#### WORK ORDER:
Repeat the whole listing exactly as it appears.
*** DATASET ***
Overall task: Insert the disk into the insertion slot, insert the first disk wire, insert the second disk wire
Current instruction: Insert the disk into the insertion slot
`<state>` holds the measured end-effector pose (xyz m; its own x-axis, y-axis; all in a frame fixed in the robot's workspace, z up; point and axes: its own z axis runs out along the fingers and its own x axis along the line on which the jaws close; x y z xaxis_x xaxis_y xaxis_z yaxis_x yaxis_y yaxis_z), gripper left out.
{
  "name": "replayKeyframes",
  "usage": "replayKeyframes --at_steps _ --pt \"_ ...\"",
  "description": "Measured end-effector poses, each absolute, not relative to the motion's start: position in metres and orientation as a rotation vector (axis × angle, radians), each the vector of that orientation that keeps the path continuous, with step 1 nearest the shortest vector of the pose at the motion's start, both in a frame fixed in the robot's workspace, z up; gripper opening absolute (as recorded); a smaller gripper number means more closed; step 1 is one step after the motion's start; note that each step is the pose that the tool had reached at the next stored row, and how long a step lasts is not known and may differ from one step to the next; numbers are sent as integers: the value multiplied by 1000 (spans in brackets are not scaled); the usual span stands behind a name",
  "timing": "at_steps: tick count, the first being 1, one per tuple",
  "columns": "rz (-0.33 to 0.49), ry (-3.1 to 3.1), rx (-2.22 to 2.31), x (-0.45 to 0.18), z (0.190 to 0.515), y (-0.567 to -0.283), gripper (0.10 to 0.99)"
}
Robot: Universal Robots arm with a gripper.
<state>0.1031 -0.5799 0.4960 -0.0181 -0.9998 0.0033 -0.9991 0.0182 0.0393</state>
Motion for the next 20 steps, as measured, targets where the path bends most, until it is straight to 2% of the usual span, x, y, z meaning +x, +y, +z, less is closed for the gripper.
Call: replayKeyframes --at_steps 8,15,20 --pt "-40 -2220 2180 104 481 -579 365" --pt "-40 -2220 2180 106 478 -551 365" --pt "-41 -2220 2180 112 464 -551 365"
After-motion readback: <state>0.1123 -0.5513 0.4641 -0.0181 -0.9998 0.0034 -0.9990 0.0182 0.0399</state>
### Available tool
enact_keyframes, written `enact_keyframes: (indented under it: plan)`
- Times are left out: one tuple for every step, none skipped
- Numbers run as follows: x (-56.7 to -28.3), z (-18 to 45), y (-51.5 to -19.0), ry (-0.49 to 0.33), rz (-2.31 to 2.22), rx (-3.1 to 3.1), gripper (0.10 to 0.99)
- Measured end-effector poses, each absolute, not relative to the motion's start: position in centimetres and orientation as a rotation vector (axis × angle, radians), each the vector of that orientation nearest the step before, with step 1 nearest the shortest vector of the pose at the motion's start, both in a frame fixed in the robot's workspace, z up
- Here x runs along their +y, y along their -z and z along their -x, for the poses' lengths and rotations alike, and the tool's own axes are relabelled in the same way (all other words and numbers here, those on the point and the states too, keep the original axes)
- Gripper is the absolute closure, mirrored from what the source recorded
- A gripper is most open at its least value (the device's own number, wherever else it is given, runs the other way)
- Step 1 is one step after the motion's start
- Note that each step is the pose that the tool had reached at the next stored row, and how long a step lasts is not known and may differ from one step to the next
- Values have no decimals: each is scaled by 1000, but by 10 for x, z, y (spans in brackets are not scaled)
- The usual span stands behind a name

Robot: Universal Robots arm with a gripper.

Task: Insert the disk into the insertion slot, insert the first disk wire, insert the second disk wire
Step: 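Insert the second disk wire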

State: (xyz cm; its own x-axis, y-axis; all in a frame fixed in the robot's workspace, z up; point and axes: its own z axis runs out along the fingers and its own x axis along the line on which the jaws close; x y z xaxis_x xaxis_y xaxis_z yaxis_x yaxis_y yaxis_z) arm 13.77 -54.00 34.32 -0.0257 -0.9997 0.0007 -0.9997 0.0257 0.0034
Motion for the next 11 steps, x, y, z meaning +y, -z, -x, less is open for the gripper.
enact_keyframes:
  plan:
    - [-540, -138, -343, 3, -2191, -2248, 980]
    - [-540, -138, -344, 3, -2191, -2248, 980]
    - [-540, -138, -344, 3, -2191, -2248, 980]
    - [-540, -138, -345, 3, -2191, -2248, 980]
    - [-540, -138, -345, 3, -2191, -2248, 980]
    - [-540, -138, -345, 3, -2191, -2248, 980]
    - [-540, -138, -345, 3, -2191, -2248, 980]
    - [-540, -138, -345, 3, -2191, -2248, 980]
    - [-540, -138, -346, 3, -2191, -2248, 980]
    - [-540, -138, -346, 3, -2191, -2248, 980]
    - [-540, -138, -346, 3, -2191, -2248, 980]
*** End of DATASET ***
#### SOLUTION BELOW:
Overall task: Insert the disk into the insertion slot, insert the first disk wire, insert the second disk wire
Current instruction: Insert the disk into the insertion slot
`<state>` holds the measured end-effector pose (xyz m; its own x-axis, y-axis; all in a frame fixed in the robot's workspace, z up; point and axes: its own z axis runs out along the fingers and its own x axis along the line on which the jaws close; x y z xaxis_x xaxis_y xaxis_z yaxis_x yaxis_y yaxis_z), gripper left out.
{
  "name": "replayKeyframes",
  "usage": "replayKeyframes --at_steps _ --pt \"_ ...\"",
  "description": "Measured end-effector poses, each absolute, not relative to the motion's start: position in metres and orientation as a rotation vector (axis × angle, radians), each the vector of that orientation that keeps the path continuous, with step 1 nearest the shortest vector of the pose at the motion's start, both in a frame fixed in the robot's workspace, z up; gripper opening absolute (as recorded); a smaller gripper number means more closed; step 1 is one step after the motion's start; note that each step is the pose that the tool had reached at the next stored row, and how long a step lasts is not known and may differ from one step to the next; numbers are sent as integers: the value multiplied by 1000 (spans in brackets are not scaled); the usual span stands behind a name",
  "timing": "at_steps: tick count, the first being 1, one per tuple",
  "columns": "rz (-0.33 to 0.49), ry (-3.1 to 3.1), rx (-2.22 to 2.31), x (-0.45 to 0.18), z (0.190 to 0.515), y (-0.567 to -0.283), gripper (0.10 to 0.99)"
}
Robot: Universal Robots arm with a gripper.
<state>0.1031 -0.5799 0.4960 -0.0181 -0.9998 0.0033 -0.9991 0.0182 0.0393</state>
Motion for the next 20 steps, as measured, targets where the path bends most, until it is straight to 2% of the usual span, x, y, z meaning +x, +y, +z, less is closed for the gripper.
Call: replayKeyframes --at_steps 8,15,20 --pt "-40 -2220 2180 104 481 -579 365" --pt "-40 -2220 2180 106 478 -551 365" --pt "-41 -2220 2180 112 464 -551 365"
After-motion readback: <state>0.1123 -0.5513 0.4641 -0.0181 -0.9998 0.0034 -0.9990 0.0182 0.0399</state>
### Available tool
enact_keyframes, written `enact_keyframes: (indented under it: plan)`
- Times are left out: one tuple for every step, none skipped
- Numbers run as follows: x (-56.7 to -28.3), z (-18 to 45), y (-51.5 to -19.0), ry (-0.49 to 0.33), rz (-2.31 to 2.22), rx (-3.1 to 3.1), gripper (0.10 to 0.99)
- Measured end-effector poses, each absolute, not relative to the motion's start: position in centimetres and orientation as a rotation vector (axis × angle, radians), each the vector of that orientation nearest the step before, with step 1 nearest the shortest vector of the pose at the motion's start, both in a frame fixed in the robot's workspace, z up
- Here x runs along their +y, y along their -z and z along their -x, for the poses' lengths and rotations alike, and the tool's own axes are relabelled in the same way (all other words and numbers here, those on the point and the states too, keep the original axes)
- Gripper is the absolute closure, mirrored from what the source recorded
- A gripper is most open at its least value (the device's own number, wherever else it is given, runs the other way)
- Step 1 is one step after the motion's start
- Note that each step is the pose that the tool had reached at the next stored row, and how long a step lasts is not known and may differ from one step to the next
- Values have no decimals: each is scaled by 1000, but by 10 for x, z, y (spans in brackets are not scaled)
- The usual span stands behind a name

Robot: Universal Robots arm with a gripper.

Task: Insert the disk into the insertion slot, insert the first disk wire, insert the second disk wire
Step: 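Insert the second disk wire
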
State: (xyz cm; its own x-axis, y-axis; all in a frame fixed in the robot's workspace, z up; point and axes: its own z axis runs out along the fingers and its own x axis along the line on which the jaws close; x y z xaxis_x xaxis_y xaxis_z yaxis_x yaxis_y yaxis_z) arm 13.77 -54.00 34.32 -0.0257 -0.9997 0.0007 -0.9997 0.0257 0.0034
Motion for the next 11 steps, x, y, z meaning +y, -z, -x, less is open for the gripper.
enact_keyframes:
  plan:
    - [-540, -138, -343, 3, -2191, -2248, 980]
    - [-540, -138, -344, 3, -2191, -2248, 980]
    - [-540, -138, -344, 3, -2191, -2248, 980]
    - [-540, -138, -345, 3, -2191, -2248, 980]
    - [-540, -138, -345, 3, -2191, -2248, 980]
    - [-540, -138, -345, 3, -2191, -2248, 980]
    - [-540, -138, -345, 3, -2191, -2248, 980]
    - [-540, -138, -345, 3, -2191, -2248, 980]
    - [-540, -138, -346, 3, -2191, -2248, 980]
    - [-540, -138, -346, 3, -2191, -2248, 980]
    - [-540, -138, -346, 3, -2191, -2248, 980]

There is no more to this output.